**EXERCISE DETAILS**
Report how many lines below contain the word "small". Write only that number.

**AVAILABLE DATA**
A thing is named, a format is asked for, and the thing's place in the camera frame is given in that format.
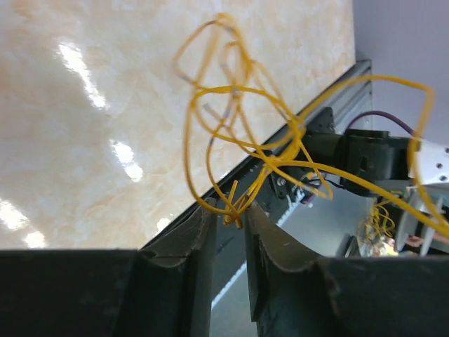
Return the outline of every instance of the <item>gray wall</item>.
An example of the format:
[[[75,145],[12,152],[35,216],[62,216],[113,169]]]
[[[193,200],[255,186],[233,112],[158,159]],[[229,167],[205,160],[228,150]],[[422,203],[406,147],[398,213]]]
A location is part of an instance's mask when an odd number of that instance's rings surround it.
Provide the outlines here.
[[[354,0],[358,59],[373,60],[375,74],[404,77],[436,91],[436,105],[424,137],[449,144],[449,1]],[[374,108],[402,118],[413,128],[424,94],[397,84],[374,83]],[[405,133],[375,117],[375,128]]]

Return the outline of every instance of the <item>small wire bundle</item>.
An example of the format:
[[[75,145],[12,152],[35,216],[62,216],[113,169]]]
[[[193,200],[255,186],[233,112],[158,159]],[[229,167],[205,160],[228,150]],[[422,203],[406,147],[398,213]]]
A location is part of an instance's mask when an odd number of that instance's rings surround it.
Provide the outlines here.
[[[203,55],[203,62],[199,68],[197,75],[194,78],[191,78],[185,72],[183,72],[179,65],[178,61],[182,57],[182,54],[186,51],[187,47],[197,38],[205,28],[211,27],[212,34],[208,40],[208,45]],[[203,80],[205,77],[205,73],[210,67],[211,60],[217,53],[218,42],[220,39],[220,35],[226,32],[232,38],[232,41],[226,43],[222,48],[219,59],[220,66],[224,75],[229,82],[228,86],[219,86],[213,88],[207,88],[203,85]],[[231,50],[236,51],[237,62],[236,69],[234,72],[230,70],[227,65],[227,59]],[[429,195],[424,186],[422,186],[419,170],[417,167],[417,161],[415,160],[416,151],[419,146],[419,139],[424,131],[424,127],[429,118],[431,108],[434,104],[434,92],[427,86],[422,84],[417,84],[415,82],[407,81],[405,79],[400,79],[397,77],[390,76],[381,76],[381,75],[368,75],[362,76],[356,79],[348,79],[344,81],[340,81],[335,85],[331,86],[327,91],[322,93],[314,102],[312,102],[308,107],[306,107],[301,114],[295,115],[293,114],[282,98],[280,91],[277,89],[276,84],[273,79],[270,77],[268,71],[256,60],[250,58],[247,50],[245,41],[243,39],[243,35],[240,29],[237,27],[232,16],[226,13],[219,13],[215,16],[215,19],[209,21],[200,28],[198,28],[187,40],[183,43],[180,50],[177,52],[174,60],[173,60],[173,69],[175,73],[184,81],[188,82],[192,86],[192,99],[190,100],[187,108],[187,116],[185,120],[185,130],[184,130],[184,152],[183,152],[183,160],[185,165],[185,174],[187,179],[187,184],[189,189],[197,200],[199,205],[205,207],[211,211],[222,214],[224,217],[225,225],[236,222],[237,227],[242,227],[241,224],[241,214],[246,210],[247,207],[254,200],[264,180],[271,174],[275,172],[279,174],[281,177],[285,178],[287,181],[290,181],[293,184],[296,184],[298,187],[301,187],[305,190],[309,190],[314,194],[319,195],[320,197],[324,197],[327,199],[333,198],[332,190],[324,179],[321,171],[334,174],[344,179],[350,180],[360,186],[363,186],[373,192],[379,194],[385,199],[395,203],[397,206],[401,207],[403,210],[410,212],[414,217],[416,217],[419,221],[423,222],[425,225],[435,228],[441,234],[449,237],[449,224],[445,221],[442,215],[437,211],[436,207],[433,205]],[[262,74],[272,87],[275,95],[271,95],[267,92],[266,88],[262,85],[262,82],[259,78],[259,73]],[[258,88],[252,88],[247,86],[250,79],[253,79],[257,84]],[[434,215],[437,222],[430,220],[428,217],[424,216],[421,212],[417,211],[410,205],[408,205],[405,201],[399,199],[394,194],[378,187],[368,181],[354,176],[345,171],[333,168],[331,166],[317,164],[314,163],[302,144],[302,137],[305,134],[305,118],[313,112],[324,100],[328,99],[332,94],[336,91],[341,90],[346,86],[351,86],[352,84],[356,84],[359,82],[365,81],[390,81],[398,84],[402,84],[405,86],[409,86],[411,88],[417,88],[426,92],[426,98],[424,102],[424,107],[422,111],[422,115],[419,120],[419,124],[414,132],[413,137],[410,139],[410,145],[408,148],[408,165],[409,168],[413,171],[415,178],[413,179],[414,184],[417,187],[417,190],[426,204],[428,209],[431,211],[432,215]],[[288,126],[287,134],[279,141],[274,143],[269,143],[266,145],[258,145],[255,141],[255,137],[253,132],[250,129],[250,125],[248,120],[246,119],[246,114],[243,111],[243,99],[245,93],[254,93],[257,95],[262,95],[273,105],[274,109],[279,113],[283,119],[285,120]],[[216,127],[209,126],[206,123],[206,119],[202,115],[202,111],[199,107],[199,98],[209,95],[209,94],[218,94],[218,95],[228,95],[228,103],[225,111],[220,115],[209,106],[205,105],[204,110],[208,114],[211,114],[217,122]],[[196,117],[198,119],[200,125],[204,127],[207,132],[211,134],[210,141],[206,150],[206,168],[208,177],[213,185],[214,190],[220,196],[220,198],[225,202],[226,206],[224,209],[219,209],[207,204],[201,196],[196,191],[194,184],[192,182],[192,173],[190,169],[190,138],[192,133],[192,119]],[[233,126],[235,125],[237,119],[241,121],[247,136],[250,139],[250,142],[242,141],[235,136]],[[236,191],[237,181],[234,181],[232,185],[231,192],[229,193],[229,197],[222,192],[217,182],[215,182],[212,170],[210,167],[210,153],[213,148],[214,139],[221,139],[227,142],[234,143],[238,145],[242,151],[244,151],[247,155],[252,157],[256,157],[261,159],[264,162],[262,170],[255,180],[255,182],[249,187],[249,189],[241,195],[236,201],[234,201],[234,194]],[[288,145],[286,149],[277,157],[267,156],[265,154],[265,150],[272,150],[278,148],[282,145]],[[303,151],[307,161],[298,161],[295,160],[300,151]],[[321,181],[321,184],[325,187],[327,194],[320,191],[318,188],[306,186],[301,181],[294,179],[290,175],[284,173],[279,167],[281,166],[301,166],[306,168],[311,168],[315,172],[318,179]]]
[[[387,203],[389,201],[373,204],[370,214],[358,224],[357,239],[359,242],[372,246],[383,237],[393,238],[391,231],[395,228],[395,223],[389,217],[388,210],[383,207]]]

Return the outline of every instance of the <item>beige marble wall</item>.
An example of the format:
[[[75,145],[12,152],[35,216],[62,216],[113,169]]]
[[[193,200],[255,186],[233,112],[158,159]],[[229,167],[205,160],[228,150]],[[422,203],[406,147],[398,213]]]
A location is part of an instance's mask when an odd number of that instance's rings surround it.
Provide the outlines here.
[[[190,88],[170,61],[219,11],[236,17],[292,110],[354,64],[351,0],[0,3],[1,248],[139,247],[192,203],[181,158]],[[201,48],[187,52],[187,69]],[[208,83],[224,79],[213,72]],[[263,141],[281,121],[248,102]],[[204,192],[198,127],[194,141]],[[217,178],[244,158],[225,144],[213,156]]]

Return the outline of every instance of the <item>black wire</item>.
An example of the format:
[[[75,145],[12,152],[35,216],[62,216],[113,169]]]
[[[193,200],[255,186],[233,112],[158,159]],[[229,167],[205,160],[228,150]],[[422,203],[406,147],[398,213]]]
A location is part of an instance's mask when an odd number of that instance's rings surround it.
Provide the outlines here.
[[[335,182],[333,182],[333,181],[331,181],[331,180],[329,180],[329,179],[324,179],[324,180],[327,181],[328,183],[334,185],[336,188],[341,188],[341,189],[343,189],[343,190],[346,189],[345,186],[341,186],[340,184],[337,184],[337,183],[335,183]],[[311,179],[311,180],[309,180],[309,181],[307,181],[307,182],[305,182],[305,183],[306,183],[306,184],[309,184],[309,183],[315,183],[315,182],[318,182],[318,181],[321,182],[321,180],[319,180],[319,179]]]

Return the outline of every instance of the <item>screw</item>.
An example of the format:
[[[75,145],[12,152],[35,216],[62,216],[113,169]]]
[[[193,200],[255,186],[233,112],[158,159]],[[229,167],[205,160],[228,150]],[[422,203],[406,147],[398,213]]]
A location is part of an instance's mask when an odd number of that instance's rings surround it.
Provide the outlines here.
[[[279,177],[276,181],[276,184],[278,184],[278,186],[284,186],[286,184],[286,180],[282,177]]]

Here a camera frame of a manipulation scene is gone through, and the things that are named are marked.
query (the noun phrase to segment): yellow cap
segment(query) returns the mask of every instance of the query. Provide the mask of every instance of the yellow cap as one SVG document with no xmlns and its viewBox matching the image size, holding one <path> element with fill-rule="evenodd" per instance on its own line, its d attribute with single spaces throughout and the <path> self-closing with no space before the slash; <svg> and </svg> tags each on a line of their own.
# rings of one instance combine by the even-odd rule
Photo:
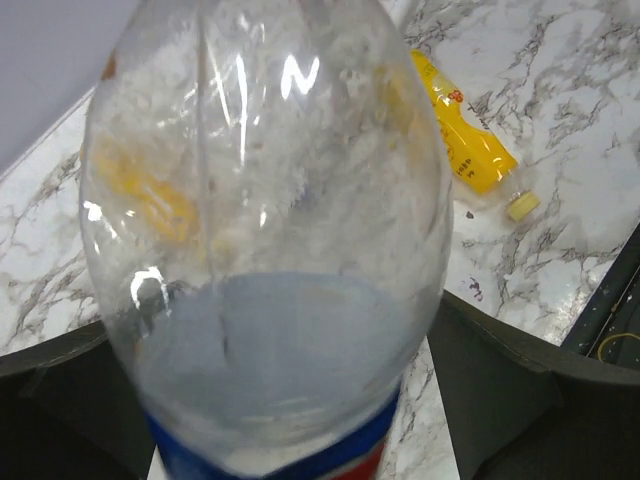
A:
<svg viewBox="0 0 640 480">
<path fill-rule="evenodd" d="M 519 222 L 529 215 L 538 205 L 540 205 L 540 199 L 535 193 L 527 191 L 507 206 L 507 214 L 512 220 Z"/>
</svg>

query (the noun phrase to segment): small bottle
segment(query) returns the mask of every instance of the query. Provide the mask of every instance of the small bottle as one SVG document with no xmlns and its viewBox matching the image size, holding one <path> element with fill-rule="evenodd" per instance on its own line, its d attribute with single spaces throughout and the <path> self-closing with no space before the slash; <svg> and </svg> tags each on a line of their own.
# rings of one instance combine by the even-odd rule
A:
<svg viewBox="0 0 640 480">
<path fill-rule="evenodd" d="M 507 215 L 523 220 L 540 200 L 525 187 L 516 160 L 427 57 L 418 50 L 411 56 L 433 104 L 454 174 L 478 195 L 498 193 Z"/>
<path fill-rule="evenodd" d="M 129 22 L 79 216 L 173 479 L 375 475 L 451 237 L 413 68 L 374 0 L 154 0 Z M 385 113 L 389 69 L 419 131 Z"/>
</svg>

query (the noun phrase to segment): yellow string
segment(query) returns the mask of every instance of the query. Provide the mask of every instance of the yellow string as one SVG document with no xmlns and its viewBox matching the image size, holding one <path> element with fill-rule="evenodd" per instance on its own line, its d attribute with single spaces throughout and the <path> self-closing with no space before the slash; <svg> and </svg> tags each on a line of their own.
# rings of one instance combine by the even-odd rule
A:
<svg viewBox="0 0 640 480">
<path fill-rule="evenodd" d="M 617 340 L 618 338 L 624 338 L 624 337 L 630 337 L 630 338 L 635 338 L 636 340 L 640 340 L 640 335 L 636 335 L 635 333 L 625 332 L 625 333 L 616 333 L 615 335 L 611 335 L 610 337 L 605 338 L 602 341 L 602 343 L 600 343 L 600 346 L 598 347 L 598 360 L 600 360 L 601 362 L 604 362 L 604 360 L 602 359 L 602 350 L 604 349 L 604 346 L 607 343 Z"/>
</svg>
==
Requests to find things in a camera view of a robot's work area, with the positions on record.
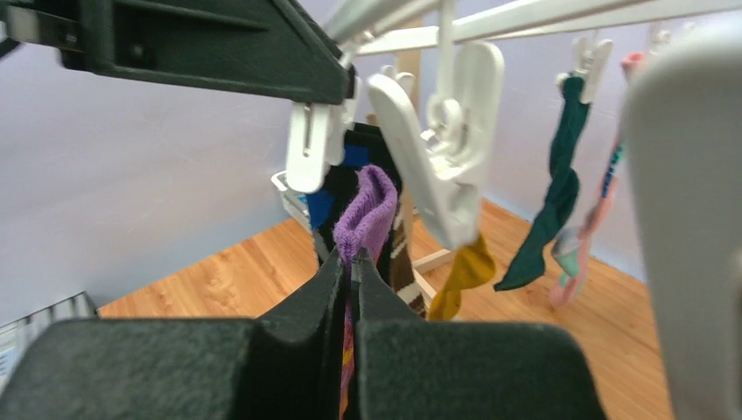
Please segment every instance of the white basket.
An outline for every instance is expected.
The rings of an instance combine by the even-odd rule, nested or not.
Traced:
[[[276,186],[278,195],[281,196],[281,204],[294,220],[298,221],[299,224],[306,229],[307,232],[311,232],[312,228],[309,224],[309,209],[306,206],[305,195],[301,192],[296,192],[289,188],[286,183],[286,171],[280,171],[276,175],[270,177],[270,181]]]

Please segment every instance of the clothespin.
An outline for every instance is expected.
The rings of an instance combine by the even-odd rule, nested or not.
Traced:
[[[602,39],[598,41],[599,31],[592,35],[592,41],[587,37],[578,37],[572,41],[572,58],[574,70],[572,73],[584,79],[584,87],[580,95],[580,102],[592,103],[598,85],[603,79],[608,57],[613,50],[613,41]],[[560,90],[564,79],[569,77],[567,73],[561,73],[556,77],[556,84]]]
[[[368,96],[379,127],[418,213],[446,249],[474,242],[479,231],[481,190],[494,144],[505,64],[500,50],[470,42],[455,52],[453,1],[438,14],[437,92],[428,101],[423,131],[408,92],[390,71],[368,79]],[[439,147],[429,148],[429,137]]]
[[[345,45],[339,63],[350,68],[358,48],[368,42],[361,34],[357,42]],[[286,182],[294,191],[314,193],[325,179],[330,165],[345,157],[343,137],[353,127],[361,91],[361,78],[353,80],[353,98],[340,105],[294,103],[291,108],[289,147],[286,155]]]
* * *
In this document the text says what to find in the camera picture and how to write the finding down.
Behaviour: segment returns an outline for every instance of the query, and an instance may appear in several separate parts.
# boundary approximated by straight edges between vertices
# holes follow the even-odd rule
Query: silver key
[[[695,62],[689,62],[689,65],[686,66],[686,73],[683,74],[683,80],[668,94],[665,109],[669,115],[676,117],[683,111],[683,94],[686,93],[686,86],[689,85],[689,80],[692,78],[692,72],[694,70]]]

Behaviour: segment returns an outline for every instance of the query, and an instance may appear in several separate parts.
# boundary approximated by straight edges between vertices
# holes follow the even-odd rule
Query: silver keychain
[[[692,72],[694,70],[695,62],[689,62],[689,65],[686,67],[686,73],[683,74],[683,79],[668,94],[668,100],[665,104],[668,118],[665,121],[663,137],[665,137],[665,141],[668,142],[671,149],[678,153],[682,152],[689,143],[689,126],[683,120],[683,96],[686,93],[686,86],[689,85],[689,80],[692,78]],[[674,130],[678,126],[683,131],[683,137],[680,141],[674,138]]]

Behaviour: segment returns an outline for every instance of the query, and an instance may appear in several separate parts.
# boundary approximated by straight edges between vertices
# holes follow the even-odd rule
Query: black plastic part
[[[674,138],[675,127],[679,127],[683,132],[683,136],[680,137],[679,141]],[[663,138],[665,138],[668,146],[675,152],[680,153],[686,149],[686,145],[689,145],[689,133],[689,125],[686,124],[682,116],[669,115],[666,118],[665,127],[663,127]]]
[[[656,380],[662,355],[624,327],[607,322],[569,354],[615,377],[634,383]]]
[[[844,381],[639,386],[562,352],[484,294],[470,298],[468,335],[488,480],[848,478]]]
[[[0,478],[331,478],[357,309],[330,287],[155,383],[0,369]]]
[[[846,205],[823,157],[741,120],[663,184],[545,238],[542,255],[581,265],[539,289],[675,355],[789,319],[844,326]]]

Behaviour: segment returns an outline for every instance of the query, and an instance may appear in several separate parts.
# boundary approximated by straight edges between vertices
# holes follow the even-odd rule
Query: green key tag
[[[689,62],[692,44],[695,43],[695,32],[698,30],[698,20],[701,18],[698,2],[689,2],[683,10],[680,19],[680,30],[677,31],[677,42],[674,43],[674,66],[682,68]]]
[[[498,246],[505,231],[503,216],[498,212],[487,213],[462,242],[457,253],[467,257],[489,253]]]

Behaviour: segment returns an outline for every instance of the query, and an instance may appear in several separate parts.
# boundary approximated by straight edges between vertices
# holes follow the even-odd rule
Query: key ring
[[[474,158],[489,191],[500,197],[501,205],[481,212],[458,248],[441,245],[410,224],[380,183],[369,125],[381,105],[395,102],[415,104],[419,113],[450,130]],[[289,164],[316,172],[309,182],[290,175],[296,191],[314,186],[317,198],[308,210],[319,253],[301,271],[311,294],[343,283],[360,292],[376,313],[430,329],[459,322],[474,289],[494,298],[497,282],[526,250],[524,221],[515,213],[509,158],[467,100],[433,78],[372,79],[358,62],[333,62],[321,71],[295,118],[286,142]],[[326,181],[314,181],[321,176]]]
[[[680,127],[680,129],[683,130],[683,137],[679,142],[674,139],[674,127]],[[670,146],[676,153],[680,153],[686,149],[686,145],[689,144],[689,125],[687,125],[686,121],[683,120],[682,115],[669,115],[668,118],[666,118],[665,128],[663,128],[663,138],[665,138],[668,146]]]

**ANSWER TO THE EXERCISE**
3